モノに恋をさせ、人を動かす! マーケティングのプロが語るビジネス成功の理由
公開日:2018/4/20
これからのマーケティングに必須となる視点を全解説した『もうモノは売らない 「恋をさせる」マーケティングが人を動かす』(ハビエル・サンチェス・ラメラス:著、岩崎晋也:訳/東洋館出版社)。これはコカ・コーラ社のマーケティング・ディレクターだった著者が、世界的な戦略立案者たちを率いるためにつくったマニュアルをもとにした、いわば最短距離でマーケティングを学ぶための解説書である。
本書が唱えるのは「恋をさせるマーケティング」。
「ビジネスの話に、恋?」と思われるかも知れないが、もしあなたが“いつもの”スーパーへ行って、“いつもの”トイレットペーパーを買うとしたら、その行動は、あなたがそのブランドに「恋」をしているからなのだ。なみいる新製品、競合製品を無視して自動操縦のように、いつもの決まった商品を手に取る行動には、思い当たるところがあるだろう。
■モノを売りつけるのではなく、感情に訴えかける。その方法は?
著者は、コカ・コーラ社は飲料水を販売するビジネスではなく、「ブランドビジネス」を商いとしているのだという。
「ブランドに恋をしている人が増えるほどその価値は高まる。人々は感情にはより高い金額を払うからです」
ここでいう「ブランド」とは、マーケティングというある戦略を使って製品に結びつけられる「価値」であり、それが買う人にさまざまな欲望を生み出す。一度ブランドに恋をしてしまうと反射脳が欲望を支配し始め、棚に並ぶ競合製品を無視して“いつもの”ブランドを買ってしまうという仕組みだ。
マーケター(マーケティングの企画立案をする担当者)は、マーケティングの施策が成功して利益を生み始めても、その活動がブランドへの恋を生んでいるか、消費者と心でつながっているか、狙いどおりのブランド価値を付与しているか、他より優位になるだけのブランドのパワーがあるか、などをつねに自問し続けることが必要だという。そもそもマーケティングとは、モノを単純に売るのでなく、何かしらのコミュニケーションを介して行うビジネス活動だ。コミュニケーションは人の感情脳を刺激して初めて効果を生むが、マーケティングは当然ビジネスの一部なので、合理的であることも必要とされる。従って、その判断は理性脳で行わなければいけない。
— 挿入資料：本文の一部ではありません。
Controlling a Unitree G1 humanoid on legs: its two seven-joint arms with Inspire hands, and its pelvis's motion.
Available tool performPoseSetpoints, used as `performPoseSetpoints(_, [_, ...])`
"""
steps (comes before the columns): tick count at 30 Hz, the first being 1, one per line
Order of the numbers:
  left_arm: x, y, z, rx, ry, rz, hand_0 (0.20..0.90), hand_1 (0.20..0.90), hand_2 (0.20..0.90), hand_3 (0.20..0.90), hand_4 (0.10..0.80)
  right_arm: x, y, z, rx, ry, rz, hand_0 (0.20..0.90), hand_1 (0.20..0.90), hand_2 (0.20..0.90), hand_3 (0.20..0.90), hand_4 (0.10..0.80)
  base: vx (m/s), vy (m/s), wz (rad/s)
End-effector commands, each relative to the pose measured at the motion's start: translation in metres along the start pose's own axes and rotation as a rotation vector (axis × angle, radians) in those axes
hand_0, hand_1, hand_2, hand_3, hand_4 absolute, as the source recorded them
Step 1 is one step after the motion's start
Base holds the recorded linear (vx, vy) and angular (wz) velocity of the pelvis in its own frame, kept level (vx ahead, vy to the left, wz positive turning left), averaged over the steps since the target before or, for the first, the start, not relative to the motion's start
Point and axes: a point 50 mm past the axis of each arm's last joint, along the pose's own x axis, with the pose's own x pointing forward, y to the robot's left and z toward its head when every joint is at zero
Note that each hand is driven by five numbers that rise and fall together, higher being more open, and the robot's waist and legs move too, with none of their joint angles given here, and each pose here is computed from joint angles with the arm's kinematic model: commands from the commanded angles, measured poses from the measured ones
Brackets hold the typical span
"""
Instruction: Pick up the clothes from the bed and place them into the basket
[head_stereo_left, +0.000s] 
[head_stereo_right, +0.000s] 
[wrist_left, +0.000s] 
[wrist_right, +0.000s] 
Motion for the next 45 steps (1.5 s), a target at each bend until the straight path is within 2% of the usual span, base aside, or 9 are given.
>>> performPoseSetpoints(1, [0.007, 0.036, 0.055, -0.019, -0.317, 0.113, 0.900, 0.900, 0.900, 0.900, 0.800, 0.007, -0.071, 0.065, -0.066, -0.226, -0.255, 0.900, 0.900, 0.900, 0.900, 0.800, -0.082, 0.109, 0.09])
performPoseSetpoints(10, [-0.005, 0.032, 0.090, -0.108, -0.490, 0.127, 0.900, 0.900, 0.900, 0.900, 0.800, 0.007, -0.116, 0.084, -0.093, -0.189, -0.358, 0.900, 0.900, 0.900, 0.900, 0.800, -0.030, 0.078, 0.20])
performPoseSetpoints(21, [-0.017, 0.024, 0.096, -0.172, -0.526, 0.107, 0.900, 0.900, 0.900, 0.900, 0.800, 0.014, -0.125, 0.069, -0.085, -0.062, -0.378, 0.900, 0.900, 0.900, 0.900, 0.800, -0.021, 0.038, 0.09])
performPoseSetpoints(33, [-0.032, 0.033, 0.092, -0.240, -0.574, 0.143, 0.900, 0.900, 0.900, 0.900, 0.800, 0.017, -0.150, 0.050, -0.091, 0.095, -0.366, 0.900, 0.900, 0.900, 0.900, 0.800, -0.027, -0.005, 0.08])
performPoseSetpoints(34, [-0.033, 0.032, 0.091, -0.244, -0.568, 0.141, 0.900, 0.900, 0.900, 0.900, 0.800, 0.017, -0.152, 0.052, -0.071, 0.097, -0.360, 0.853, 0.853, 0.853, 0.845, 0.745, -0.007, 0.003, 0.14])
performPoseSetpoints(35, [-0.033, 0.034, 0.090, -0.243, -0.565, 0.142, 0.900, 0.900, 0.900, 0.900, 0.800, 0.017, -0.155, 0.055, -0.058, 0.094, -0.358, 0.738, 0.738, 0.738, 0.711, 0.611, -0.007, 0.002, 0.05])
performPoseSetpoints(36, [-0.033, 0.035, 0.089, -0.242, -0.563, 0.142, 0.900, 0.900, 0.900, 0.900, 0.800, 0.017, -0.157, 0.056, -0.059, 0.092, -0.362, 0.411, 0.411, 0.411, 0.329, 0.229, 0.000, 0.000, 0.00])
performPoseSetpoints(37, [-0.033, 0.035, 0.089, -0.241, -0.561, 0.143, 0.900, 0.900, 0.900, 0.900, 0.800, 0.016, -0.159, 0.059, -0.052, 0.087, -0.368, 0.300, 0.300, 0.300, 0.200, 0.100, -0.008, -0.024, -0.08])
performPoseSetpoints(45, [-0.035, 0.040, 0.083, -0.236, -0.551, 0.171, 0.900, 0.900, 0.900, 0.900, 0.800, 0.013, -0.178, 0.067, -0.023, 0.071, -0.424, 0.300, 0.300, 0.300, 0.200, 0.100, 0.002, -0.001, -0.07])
本書では、こうした人の脳や感情の作用についても言及しながら、マーケティングを最適化するアプローチについて基礎から説明しているので、初めてマーケティングについて学びたいという人にもわかりやすいだろう。
■モノに恋をさせる秘策をケーススタディで身につけよう
さて、「ブランドへの恋」を生み出すには、恋愛同様に「相手へ語りかけるタイミング」が重要なのだという。本書には恋をプロデュースするための架空のケーススタディも掲載されている。このモデルによると、マーケティング投資に対する長期的なリターンを最大化するには、将来の消費者(今はまだ見えない潜在的な購入客)をターゲットにすべきだという。現在のユーザー(今買ってくれているお客さん)だけに語り続けることは間違っているというのだ。なぜ著者がそう述べるのかについての興味深い答えは、ぜひ本書で見つけてほしい。
意図した感覚や感情をはっきり伝えることができるデザイン(音や香りも含む)は、確実に恋を生む。また、モノと人との間に流れるストーリーづくりも大事だ。「マーケティングにおいて重要なことは、人々が欲しがっているものをそのまま与えることではなく、狙いどおりに感じてもらうことだ。マーケティングは人に恋をさせる、という原則はいつまでも変わらないだろう」と著者は語る。